Emerson hung his rucksack on one shoulder, pulled a penlight out of his pocket, and pointed it at a dark stone staircase that disappeared under the monument. “Follow me.”
“Down?”
“Of course.”
“No way! Are you insane? God knows what’s down there. Worms and spiders and dead people.”
“And?”
“And I don’t like any of those things.”
“Pity. They’re all rather interesting.”
“Not to me,” Riley said. “I’m staying aboveground.”
“?‘Let us sit upon the ground and tell sad stories of the death of kings.’?”
“That’s Shakespeare, right?”
“So they would have you believe. My great-grandfather Lamont junior didn’t, however. He spent a good deal of the fortune he inherited trying to prove that Edward de Vere was the real author of those plays. That and alcoholism were Lamont junior’s main hobbies. He was an early version of what we would now call a conspiracy enthusiast. He believed, among other things, that the world was hollow and that the city of Atlantis still thrived there, controlled by the Freemasons who were infiltrating society and trying to take over the world.”

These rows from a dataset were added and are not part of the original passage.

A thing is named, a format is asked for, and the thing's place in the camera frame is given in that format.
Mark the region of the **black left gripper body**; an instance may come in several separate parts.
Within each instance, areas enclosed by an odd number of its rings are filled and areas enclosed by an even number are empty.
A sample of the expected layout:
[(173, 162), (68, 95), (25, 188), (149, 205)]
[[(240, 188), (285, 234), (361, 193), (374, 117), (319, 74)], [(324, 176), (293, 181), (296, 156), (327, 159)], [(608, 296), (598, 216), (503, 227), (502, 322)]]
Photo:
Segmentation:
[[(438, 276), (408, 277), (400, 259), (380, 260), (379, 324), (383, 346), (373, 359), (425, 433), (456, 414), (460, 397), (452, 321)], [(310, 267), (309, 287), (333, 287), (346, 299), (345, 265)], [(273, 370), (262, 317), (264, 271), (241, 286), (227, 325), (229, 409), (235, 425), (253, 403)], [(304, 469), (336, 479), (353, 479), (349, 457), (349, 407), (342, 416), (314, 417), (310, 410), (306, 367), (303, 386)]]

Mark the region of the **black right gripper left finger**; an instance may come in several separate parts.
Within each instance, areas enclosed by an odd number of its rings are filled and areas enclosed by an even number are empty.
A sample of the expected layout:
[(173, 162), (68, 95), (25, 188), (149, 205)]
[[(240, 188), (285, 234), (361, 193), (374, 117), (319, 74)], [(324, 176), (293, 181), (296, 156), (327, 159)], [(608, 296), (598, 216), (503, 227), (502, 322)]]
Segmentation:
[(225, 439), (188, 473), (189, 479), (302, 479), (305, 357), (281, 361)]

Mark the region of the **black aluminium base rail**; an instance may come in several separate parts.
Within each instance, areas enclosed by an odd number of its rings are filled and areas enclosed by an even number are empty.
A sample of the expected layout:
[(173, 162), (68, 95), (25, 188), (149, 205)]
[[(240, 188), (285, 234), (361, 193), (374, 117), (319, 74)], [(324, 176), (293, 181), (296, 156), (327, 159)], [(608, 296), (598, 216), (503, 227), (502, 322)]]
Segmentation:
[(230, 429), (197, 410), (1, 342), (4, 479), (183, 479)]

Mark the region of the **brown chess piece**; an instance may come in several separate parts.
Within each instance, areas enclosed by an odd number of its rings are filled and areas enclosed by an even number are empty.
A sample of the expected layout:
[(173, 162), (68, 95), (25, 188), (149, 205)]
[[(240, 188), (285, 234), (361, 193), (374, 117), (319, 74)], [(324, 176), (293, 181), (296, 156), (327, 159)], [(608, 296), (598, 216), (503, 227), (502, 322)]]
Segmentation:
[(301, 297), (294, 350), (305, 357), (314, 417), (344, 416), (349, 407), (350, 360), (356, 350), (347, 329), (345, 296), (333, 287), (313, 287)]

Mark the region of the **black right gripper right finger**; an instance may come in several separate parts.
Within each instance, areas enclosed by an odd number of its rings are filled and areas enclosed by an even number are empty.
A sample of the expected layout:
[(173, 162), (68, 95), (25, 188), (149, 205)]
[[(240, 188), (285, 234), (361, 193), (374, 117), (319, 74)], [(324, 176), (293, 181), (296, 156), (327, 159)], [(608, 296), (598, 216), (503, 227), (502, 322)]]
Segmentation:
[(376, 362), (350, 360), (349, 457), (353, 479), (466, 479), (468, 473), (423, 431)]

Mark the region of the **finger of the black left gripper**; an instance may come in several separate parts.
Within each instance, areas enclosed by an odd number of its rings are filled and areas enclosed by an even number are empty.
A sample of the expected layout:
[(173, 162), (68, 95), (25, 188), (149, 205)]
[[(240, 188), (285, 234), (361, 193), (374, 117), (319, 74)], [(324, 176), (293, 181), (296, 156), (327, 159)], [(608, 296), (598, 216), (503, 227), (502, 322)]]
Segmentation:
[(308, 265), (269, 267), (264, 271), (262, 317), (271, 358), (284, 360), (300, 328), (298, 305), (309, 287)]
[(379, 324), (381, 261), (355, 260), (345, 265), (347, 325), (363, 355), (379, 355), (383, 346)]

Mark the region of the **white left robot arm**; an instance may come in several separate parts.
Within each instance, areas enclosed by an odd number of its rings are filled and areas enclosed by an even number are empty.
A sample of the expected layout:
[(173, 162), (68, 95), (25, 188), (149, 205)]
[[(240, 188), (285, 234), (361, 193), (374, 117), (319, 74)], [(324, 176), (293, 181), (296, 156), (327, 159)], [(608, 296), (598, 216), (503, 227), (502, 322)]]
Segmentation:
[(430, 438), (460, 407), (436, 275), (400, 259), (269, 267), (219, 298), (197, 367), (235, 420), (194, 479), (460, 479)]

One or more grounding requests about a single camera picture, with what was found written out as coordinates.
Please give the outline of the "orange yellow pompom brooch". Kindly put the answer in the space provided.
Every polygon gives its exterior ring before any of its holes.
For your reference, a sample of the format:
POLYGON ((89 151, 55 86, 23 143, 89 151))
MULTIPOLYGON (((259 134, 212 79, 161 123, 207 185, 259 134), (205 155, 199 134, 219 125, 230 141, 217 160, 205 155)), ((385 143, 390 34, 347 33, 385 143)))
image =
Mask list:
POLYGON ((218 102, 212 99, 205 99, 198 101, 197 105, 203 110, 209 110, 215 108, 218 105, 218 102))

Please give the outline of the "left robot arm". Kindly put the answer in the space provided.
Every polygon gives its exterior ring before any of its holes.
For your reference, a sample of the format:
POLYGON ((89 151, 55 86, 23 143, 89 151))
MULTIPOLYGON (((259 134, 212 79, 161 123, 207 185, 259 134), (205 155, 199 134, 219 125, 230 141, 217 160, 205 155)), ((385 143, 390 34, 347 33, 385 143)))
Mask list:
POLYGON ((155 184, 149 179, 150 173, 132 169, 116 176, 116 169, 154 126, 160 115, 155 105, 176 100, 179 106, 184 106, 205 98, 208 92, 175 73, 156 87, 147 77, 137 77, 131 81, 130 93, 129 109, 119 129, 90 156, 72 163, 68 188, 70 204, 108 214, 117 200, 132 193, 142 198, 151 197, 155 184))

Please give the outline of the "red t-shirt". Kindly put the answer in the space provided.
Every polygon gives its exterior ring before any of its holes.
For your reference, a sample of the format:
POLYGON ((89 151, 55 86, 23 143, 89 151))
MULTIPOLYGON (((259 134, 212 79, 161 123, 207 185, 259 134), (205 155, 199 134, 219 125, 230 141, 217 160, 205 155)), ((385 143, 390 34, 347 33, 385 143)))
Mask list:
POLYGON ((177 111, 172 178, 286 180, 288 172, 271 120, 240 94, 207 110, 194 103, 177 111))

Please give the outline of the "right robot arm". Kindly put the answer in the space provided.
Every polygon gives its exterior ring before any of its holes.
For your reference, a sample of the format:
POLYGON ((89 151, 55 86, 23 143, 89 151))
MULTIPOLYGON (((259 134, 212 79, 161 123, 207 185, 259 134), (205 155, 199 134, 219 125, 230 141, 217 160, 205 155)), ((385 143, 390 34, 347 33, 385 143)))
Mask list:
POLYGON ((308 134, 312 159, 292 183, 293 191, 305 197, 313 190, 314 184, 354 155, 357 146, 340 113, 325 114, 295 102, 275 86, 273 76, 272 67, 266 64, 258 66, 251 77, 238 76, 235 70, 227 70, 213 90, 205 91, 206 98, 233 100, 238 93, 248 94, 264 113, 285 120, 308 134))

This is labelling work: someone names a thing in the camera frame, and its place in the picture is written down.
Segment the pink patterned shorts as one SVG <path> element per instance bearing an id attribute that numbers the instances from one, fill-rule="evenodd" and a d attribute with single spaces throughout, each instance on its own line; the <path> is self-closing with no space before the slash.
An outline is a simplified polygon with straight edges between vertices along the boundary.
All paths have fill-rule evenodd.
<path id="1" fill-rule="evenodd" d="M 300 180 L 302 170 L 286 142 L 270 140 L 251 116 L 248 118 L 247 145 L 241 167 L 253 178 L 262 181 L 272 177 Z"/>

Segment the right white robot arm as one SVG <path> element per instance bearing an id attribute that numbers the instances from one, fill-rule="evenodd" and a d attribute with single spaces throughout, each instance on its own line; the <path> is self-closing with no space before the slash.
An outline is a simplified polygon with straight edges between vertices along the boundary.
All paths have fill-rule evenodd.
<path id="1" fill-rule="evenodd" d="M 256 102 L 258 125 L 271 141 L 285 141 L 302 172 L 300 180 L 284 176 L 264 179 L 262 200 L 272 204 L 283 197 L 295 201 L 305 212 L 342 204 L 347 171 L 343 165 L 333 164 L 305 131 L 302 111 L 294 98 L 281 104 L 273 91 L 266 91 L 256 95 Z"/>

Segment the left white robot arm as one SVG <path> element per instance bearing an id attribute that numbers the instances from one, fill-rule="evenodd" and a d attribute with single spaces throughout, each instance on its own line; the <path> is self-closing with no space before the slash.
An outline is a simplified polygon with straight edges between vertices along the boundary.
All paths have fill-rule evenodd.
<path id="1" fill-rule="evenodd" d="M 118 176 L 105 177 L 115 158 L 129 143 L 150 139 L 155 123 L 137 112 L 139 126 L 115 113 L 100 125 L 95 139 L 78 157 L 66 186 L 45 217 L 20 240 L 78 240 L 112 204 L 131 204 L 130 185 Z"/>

“In other words, he was a nut.”
“Perhaps. He also believed, against all rational thought—this was in 1910, mind you—that the government was going to prohibit alcohol consumption in all forty-six states. So he built this tunnel.”
“He was a bootlegger?”
“Not in the least. He merely wanted to maintain his supply. And to have an avenue of escape when the lizard people took over.”
“So this tunnel leads to your house?”
“Presumably. I’ve never actually used it. Care to find out? We’d be like urban explorers, only more subterranean.”
An odd choking sound escaped from his lips. Riley guessed it was a laugh.
“Is that you joking?” she asked.
“I have my lighter side.”
“Just warn me before you use it, okay? And why do you have to go to your house?”
“I have money there. And supplies. Since I’m fairly certain the house is being watched, we have to get in surreptitiously.”
“How about you go to the house and I wait here?”